Dear Richard: Gonna Dress You Up in My Love

By: Joe Thompson
7.7.2011

Dear Richard,

I've been dating my boyfriend for six months and all is good. He's fun, he listens, he has opinions, and we enjoy spending time together. The sex is also good. Or so I thought.

Last week we were a little tipsy when he said he had something in his closet that he wanted me to wear. I assumed it was a harness or jockstrap so I got excited. Instead, he pulled out a Mexican wrestling outfit and mask. I was kind of confused and a little insulted, and he must have sensed something because he laughed it off and put back. He tried starting up again but it just wasn't happening and we went to bed.

The next morning I talked to him about it. Turns out, he's got this big fetish for guys in Lucha Libre costumes. He asked if that was a problem and I said I didn't know, because I honestly don't, but he said that he really enjoys wearing them or having his sex partner wear them. I asked how much. He said A LOT. He said that with guys in the past he's had to fantasize about it to get off, but not with me... yet.

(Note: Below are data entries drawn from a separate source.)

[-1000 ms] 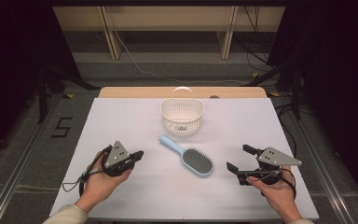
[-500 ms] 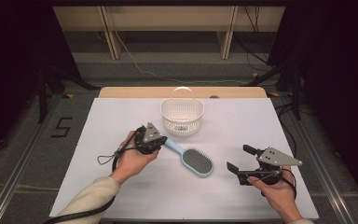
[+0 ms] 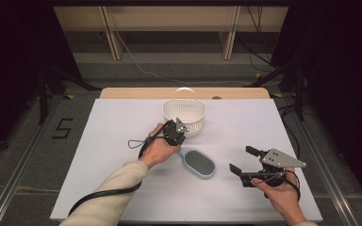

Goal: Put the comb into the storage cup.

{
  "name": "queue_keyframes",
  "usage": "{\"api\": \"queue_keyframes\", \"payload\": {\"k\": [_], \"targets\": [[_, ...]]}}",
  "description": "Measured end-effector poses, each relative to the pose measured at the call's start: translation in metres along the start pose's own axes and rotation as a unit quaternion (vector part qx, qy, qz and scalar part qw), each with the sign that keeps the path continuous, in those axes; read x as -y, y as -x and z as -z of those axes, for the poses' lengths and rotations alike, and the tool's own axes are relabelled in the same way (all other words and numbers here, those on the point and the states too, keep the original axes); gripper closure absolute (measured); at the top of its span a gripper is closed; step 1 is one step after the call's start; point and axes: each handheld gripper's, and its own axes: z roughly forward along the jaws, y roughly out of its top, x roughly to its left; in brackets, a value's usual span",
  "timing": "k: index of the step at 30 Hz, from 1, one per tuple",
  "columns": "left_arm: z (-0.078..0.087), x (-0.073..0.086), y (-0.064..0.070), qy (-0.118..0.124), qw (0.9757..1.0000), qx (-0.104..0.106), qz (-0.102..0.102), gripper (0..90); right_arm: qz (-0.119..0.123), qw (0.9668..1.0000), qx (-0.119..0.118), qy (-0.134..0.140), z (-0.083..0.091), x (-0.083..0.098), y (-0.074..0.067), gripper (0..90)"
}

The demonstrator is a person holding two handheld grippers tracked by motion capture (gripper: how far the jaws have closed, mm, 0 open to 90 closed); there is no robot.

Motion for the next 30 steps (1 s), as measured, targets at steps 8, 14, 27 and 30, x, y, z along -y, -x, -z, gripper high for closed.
{"api": "queue_keyframes", "payload": {"k": [8, 14, 27, 30], "targets": [[-0.014, 0.003, -0.004, -0.034, 0.9994, -0.007, 0.003, 89.7, 0.0, 1.0, -0.001, -0.001, 0.0, 0.0, 0.0, 11.1], [-0.016, 0.006, -0.006, -0.051, 0.9987, -0.003, 0.006, 89.7, -0.001, 1.0, -0.002, -0.001, 0.0, 0.0, 0.0, 11.3], [-0.009, 0.01, -0.007, -0.083, 0.9962, 0.013, 0.022, 89.7, -0.001, 1.0, -0.004, -0.005, -0.001, 0.001, 0.0, 11.6], [-0.007, 0.013, -0.006, -0.092, 0.9953, 0.019, 0.024, 89.7, -0.002, 1.0, -0.003, -0.006, -0.001, 0.001, 0.0, 11.8]]}}
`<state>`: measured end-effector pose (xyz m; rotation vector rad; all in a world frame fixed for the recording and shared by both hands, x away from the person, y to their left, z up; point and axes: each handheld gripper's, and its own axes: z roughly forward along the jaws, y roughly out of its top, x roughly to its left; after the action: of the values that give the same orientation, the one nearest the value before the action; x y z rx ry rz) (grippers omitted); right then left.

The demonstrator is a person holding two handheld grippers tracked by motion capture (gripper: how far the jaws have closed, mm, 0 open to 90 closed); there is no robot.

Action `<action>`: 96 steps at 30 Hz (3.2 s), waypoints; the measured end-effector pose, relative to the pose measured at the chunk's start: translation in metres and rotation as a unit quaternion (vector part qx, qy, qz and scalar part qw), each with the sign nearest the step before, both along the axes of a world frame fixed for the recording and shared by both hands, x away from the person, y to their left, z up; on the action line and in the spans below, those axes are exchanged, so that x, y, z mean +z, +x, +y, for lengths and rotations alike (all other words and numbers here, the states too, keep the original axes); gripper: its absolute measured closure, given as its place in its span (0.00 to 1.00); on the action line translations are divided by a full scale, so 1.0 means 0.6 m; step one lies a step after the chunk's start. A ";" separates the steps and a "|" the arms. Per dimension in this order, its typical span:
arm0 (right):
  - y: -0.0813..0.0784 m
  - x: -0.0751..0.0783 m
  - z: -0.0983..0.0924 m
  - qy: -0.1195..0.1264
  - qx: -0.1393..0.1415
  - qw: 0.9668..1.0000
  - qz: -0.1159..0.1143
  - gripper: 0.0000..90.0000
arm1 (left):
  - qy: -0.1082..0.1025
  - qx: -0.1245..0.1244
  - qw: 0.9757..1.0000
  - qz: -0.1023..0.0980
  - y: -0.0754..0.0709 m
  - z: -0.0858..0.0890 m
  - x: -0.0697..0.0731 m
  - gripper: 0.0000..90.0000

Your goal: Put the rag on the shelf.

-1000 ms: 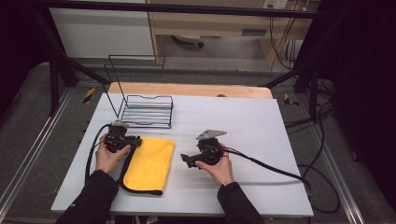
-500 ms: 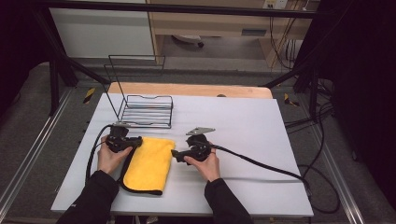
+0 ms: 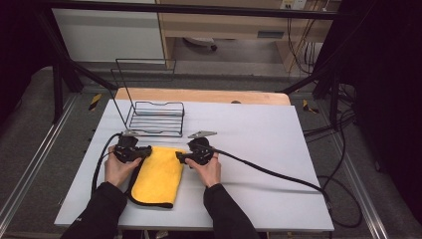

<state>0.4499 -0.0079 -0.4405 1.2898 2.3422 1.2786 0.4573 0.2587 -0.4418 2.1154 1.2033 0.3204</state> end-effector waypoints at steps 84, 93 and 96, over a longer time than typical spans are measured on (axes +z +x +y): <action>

Should I suggest he get help? Is the problem with me? I do like him, but I don't know if I can have sex with a guy while wearing a mask. I think it freaks me out.

Falling Apart at the Seams

Costume2 Dear Seams,

First off, congrats on actually talking to your man rather than ignoring the situation or running away. Secondly, this sounds like a costume or role playing fetish, which is really no big deal. We often associate those terms with men who wear women's panties or latex uniforms to get off, but a lot of us lightly step into this realm all the time. We wear briefs or swimsuits that make us feel sexy or, like you mentioned, try on a harness or jockstrap for a fun thrill. So to a certain extent we're all guilty of playing in this world.

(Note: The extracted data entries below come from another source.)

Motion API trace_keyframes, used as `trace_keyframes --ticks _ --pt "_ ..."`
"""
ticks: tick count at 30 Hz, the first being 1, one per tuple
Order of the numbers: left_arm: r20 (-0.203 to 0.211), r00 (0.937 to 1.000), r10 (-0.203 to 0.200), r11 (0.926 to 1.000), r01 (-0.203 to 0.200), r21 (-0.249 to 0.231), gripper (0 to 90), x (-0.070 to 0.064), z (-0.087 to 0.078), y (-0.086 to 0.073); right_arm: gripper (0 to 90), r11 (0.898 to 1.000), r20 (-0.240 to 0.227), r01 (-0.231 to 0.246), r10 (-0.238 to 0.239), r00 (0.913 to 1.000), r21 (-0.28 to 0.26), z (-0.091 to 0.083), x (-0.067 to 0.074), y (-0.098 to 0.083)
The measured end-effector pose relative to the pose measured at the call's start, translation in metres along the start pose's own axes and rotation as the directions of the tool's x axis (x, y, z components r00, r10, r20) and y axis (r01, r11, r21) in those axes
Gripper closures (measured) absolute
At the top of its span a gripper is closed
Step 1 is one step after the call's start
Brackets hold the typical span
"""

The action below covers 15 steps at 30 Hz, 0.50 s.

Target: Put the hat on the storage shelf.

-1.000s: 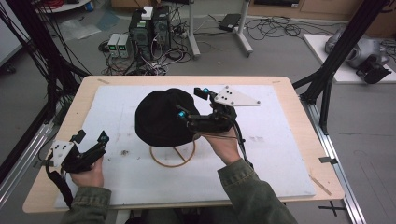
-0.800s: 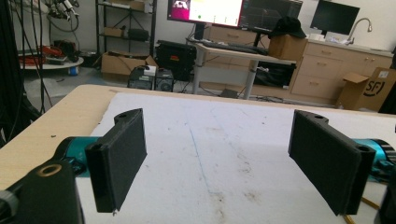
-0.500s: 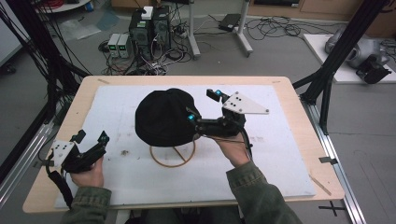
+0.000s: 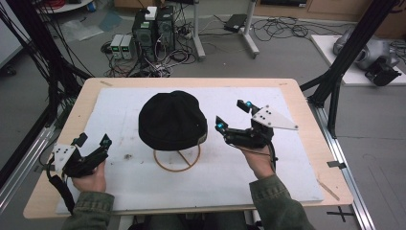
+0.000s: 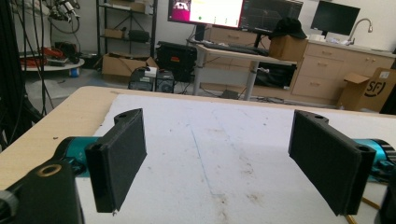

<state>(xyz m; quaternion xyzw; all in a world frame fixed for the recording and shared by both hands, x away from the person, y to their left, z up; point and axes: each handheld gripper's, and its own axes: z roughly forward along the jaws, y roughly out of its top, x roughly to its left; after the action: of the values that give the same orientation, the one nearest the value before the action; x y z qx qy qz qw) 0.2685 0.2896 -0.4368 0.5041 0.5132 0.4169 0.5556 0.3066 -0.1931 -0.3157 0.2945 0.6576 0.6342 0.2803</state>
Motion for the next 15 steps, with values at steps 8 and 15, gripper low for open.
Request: trace_keyframes --ticks 8,15 --pt "-0.01 0.9999 -0.007 1.0 0.007 -0.001 19.1 0.001 0.001 0.0 13.2 1.0 0.098 0.008 -0.01 0.9952 0.011 -0.021 -0.018 -0.018" --pt "-0.007 0.9999 -0.008 1.0 0.008 0.005 19.1 0.002 0.001 0.0 11.9 0.999 0.147 -0.015 0.01 0.9891 0.031 -0.032 -0.03 -0.031"
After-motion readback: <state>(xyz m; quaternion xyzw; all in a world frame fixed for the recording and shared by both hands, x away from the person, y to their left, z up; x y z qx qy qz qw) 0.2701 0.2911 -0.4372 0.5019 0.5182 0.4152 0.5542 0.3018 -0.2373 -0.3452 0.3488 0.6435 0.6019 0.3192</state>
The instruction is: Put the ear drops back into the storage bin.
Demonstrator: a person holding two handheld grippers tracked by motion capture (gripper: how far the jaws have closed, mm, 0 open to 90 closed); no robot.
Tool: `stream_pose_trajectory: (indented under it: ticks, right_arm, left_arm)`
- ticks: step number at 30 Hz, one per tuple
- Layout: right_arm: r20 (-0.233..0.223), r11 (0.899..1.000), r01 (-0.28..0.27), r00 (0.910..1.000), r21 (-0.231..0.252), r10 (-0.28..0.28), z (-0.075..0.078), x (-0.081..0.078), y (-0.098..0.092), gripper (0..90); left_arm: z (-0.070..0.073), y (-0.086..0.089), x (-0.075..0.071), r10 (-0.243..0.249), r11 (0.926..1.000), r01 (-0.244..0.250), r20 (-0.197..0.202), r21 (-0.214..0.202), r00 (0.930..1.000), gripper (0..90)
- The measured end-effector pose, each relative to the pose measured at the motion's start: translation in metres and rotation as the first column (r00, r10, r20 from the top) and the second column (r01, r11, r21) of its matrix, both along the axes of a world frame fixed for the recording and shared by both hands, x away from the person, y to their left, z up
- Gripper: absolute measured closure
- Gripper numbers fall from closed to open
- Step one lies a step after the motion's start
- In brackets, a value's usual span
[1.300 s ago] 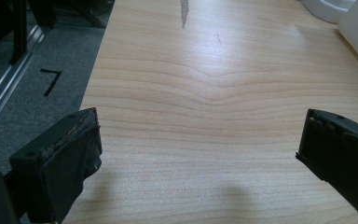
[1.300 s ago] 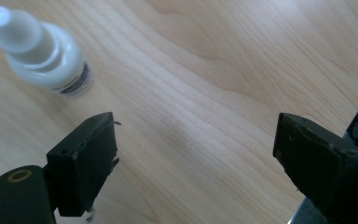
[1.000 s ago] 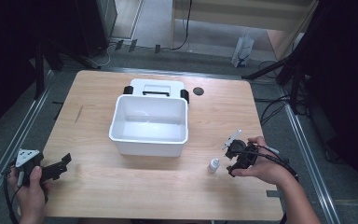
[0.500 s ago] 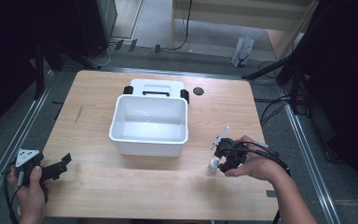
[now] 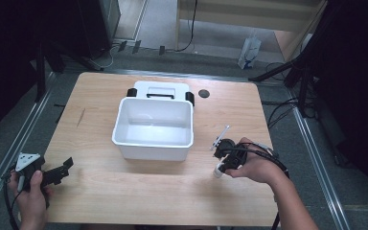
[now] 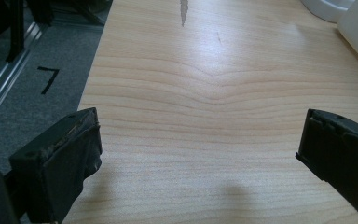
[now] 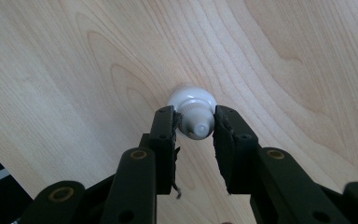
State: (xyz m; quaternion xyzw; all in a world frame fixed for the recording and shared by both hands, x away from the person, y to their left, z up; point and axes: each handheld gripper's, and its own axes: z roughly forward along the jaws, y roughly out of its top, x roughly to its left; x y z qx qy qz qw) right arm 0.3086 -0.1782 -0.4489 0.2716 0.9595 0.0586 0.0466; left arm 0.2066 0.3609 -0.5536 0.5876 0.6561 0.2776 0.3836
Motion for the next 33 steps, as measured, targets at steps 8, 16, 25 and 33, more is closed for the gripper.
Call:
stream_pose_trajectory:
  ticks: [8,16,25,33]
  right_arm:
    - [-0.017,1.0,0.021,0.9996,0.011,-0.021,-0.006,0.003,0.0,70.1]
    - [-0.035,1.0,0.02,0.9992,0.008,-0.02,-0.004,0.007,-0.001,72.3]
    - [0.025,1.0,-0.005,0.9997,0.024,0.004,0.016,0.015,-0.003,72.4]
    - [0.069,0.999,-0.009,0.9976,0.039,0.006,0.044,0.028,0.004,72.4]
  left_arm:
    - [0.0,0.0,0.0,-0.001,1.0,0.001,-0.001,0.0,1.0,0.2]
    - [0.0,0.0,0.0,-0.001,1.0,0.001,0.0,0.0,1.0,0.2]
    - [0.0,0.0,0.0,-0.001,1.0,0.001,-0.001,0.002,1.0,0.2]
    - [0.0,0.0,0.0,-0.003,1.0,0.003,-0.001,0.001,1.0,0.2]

Costume and role-playing fetishes have been around as long as sex itself, however the characterization of all such behaviors as “fetish” formally started when psychoanalyst Sigmund Freud described them as “a form of paraphilia where the object of affection is a specific inanimate object.” As popularly defined now by most psychologists, a fetish is “recurrent intense sexual urges and sexually arousing fantasies involving specific objects.”

As long as those fantasies don't stop you from living a normal, healthy life then there's nothing wrong with them. Indeed, Dear Richard thinks we need to escape from a shame-based view of sex anyway, and the occasional dressing up or role playing is a good way to do it. Gay men's sex shame is often rooted in societal pressures to deny the same-sex attraction that we first experienced in our youth. Anything that doesn’t fit the hetero-normative mold—like men who enjoy humping while being dressed as a police officer— is considered taboo, dirty, and shameful. Many men carry this inside as a form of regret that we can’t function as our neighbors do, and thus we become caught in a shame spiral. However, if we can own this fetishistic behavior as simply another facet of our sexual being, we can work to escape the spiral.

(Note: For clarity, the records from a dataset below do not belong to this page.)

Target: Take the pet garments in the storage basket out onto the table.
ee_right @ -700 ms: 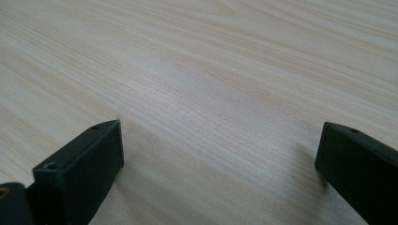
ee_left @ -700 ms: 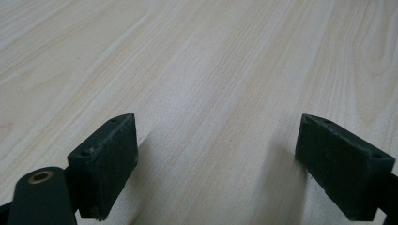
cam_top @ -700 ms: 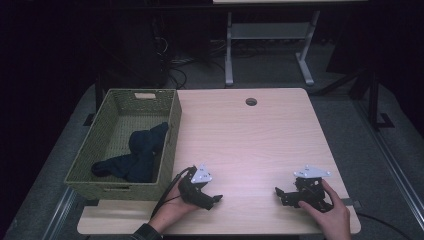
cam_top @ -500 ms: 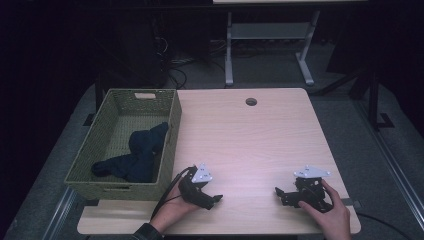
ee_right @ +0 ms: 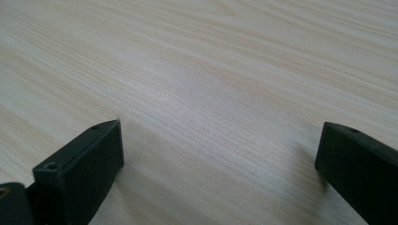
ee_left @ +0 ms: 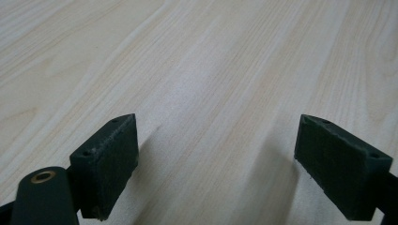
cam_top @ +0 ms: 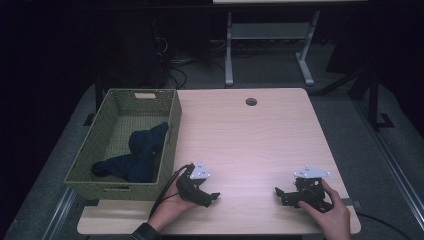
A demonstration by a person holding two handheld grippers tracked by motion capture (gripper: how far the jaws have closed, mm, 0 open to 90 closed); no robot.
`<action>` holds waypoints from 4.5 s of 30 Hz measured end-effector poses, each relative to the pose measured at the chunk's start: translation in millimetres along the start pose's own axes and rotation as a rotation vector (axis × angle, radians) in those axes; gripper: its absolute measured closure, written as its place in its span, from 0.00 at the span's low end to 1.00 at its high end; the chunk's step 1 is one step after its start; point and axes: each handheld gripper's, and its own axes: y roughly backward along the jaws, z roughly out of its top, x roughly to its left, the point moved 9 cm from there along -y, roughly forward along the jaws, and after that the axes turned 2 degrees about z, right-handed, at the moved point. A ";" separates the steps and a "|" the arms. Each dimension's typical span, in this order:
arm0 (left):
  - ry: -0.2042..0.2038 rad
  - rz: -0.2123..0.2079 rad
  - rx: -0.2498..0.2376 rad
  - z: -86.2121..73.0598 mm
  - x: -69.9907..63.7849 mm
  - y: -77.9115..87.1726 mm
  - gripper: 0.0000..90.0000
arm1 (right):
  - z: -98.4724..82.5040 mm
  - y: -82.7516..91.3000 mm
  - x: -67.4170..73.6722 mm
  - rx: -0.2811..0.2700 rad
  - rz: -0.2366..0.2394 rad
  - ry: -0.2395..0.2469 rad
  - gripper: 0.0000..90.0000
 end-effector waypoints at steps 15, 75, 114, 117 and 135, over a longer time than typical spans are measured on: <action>0.008 0.000 -0.025 12.7 -1.3 9.8 0.15 | -0.4 0.3 0.4 0.001 -0.006 -0.008 0.01; 0.021 0.016 -0.119 66.6 12.9 54.3 0.15 | 1.1 -1.5 0.5 0.001 0.002 0.001 0.00; 0.043 0.015 -0.177 96.3 43.4 84.7 0.16 | 1.3 -1.6 0.4 0.001 0.002 -0.001 0.00; 0.050 0.016 -0.171 95.0 46.2 88.7 0.16 | 1.3 -1.7 0.5 0.001 0.002 -0.001 0.00; 0.054 0.065 -0.132 83.4 66.1 119.7 0.17 | 1.2 -1.6 0.5 0.002 0.002 -0.001 0.00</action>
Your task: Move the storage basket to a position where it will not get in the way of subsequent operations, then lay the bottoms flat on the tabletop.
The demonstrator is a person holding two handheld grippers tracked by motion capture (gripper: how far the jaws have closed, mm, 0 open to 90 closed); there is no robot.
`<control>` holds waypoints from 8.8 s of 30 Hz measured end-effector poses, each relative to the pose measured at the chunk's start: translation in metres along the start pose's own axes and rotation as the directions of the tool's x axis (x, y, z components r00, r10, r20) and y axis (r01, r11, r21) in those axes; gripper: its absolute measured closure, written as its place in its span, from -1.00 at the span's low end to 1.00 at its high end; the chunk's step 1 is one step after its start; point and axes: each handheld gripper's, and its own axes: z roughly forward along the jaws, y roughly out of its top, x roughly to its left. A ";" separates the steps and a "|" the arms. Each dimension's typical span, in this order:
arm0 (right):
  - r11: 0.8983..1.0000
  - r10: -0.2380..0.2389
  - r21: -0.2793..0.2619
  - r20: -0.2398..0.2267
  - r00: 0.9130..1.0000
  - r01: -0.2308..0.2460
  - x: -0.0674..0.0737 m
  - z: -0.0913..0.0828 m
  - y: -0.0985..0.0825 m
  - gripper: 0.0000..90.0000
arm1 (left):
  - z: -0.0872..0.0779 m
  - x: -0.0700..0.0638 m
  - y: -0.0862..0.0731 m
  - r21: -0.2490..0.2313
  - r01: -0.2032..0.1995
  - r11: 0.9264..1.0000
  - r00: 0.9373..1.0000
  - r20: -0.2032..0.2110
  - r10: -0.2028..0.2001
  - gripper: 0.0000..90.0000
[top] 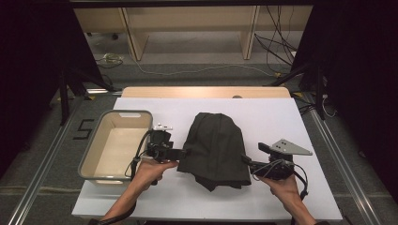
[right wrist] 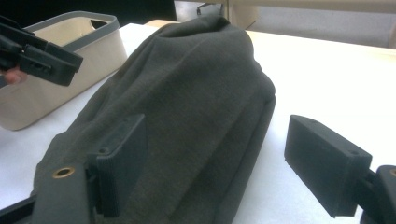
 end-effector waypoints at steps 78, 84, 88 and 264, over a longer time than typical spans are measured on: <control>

The key, of course, is finding a willing sex partner, and it sounds like your boyfriends had come to a place where he felt he could share this secret fantasy with you. That's a huge deal, and you should respect him and your relationship for making him feel safe. So where do you go from here?

Let him know that you're not rejecting him, but you're trying to process all this new information and you'd like him to be patient with you. Then continue talking about his kink. Find out when it started and how it developed. Ask what specifically turns him on—the look, the feel of the tight fabric, the smell, etc.  Get to know him and his fantasies, but don't get caught up in the Lucha Libre look itself Costume3because that may just be what he's currently enjoying. It may develop into a fetish for spandex, Speedos, briefs, wrestling or any one of a hundred other variations.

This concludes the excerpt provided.